• **Your instructions**:
From the records below, print exactly the lines starting at the one containing "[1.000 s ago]" and ending at the one containing "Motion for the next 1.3", ends included, and nothing else.

↓

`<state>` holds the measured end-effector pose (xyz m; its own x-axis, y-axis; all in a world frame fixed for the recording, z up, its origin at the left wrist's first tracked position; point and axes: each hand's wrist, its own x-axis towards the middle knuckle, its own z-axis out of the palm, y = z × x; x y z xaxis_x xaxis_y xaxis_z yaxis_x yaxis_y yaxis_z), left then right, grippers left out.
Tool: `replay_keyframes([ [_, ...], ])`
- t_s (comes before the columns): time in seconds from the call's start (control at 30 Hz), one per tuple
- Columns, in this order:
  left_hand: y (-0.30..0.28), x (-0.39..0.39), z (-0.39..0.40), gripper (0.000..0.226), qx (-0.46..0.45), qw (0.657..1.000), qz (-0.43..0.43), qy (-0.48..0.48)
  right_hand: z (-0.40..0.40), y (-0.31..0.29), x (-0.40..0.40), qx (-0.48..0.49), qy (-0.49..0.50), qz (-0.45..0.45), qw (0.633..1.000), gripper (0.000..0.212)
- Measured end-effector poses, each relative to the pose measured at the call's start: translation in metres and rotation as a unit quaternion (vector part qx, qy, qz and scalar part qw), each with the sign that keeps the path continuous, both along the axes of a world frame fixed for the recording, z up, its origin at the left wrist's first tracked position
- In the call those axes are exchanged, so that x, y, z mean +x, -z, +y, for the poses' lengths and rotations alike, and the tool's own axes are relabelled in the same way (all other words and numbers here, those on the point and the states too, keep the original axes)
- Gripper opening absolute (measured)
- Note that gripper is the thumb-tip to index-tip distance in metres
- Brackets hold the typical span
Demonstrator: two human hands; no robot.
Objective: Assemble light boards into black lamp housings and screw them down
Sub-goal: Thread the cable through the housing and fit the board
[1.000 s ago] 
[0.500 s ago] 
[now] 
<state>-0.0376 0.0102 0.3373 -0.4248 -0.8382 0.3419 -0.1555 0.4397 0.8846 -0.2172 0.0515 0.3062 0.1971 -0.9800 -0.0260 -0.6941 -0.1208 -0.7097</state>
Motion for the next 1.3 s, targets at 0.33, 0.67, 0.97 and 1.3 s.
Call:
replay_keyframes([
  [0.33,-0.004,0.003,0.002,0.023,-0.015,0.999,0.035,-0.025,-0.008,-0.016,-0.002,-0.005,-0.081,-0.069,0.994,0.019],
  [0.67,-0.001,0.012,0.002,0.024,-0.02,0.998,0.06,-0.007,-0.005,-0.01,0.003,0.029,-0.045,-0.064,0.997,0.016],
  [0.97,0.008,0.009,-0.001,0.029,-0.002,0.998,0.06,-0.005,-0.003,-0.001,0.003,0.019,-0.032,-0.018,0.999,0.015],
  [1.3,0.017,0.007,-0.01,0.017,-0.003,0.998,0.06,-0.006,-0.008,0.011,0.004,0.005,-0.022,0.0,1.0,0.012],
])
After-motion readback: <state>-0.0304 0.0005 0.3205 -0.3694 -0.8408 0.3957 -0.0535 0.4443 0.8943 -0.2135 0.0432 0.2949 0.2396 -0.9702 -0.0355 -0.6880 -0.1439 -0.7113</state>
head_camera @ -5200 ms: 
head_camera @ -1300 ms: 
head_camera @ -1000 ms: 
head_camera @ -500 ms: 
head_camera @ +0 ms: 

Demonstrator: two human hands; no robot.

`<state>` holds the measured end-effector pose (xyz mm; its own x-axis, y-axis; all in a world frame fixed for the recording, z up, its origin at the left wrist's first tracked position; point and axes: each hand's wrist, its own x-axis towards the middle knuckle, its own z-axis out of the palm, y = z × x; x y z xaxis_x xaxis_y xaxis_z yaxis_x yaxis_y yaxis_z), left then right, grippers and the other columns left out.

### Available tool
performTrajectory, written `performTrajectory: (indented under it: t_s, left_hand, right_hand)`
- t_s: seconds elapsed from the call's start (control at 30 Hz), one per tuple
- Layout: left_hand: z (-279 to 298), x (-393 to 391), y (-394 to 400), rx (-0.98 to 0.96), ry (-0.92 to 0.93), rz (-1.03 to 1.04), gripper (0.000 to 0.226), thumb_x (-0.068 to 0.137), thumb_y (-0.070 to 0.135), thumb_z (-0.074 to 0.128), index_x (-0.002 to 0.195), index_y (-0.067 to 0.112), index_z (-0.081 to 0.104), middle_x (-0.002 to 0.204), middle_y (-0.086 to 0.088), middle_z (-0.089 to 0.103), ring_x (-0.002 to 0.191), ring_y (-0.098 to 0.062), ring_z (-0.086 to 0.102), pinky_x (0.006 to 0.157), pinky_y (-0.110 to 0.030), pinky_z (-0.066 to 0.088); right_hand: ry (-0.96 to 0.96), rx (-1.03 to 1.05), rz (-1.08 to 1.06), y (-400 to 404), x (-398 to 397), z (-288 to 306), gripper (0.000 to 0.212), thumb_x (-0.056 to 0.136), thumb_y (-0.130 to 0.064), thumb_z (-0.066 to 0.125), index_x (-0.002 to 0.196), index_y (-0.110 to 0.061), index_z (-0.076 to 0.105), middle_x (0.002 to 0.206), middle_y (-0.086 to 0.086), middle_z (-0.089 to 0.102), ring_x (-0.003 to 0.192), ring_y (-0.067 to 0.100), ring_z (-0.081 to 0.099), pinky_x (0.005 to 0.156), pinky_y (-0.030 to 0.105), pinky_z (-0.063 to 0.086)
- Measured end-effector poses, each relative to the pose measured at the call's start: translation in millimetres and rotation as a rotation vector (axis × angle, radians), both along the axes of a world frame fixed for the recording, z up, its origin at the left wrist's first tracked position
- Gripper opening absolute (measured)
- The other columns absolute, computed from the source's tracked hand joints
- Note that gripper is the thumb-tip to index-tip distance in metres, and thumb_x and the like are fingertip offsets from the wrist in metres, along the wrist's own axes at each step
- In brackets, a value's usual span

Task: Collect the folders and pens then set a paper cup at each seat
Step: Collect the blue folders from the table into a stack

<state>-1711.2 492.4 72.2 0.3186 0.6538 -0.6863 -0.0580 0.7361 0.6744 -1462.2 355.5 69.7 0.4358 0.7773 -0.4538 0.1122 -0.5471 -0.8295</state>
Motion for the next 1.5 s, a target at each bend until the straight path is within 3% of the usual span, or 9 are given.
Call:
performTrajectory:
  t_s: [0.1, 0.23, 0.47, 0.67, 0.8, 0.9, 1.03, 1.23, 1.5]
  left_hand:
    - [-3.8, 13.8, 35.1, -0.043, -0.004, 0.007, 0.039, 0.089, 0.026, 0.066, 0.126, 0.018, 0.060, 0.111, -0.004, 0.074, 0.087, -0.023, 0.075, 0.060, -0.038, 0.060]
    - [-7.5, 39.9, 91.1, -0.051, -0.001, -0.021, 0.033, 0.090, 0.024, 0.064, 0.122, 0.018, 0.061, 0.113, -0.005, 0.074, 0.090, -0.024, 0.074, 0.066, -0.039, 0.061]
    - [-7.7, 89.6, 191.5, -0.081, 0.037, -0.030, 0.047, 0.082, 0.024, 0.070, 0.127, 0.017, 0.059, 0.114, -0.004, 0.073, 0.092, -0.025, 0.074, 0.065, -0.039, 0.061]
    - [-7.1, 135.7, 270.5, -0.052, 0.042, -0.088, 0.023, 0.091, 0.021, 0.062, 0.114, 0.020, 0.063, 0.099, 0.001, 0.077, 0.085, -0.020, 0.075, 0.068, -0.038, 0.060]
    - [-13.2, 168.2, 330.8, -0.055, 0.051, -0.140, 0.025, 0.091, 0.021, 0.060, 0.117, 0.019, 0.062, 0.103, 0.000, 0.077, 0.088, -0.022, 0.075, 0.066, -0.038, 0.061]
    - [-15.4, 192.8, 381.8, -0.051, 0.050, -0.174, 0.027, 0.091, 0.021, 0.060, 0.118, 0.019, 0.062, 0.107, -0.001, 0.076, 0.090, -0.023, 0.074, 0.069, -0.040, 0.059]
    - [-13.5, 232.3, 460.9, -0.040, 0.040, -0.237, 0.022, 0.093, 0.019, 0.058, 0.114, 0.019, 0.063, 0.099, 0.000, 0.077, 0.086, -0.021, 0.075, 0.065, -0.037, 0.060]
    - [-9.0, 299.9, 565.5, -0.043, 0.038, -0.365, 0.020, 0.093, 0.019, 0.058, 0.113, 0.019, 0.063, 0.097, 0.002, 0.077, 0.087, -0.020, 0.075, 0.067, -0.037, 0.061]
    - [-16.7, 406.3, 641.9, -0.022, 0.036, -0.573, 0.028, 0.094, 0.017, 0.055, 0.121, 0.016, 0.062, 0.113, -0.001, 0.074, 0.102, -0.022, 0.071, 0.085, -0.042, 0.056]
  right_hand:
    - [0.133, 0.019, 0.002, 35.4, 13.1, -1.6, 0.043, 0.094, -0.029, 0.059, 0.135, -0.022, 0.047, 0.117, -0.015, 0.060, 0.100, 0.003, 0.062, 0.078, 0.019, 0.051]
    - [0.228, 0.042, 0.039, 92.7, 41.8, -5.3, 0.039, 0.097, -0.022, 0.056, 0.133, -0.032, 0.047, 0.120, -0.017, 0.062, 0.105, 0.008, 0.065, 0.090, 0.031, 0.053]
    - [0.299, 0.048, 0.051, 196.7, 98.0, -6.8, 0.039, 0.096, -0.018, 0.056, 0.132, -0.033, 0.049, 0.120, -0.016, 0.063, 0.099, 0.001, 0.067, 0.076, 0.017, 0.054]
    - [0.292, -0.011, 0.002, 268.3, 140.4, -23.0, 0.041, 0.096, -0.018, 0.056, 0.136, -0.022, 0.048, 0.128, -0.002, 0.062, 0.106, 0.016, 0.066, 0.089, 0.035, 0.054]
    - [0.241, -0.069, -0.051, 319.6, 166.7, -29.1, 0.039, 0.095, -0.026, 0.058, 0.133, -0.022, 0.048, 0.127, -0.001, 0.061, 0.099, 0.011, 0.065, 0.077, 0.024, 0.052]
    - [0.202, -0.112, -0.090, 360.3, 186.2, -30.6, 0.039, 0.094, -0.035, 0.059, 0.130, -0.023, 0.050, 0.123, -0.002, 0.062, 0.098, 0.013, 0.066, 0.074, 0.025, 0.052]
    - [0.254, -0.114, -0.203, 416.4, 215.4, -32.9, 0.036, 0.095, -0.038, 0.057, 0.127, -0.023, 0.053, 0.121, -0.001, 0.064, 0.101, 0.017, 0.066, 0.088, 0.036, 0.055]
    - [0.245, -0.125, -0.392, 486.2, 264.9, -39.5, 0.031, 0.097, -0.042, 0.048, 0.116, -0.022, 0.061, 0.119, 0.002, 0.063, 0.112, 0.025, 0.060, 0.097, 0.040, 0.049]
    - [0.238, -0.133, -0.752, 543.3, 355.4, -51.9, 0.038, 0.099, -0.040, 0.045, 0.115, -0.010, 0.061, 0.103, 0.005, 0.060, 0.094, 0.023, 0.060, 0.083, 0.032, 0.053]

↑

• **Exercise output**:
[1.000 s ago] 
[0.500 s ago] 
[now] 
<state>-0.0376 0.0102 0.3373 -0.4248 -0.8382 0.3419 -0.1555 0.4397 0.8846 -0.2172 0.0515 0.3062 0.1971 -0.9800 -0.0260 -0.6941 -0.1208 -0.7097</state>
Motion for the next 1.3 s, targets at 0.33, 0.67, 0.97 and 1.3 s.

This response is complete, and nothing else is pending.